# Task
Go through the listing below and return each line that includes "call".

# Data block
---
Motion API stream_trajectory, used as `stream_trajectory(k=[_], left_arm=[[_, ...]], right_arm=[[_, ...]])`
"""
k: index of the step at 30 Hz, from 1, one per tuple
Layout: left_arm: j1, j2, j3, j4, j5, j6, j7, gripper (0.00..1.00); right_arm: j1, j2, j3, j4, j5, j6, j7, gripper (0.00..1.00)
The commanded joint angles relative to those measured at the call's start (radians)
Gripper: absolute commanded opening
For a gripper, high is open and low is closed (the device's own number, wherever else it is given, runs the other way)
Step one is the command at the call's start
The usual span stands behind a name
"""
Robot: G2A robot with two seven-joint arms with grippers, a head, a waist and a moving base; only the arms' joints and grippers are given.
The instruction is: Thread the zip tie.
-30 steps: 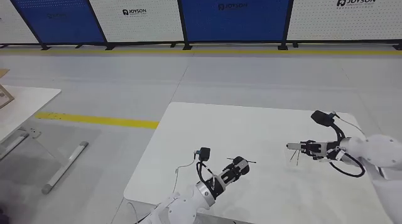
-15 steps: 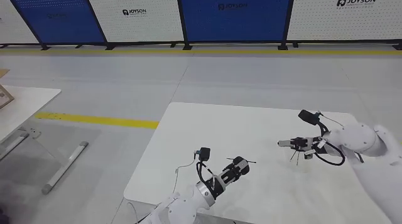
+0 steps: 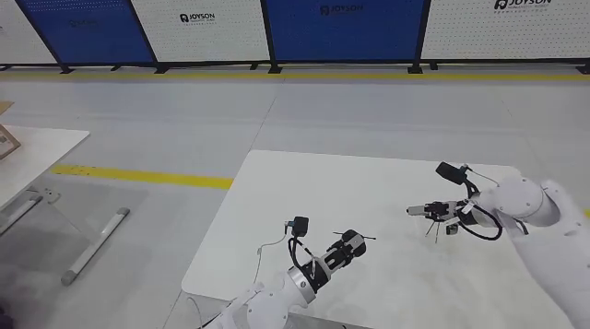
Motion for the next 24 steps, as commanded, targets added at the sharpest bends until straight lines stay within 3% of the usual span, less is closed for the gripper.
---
# Answer for this exercise
The commanded joint angles relative to those measured at the call's start (radians)
Step one is the command at the call's start

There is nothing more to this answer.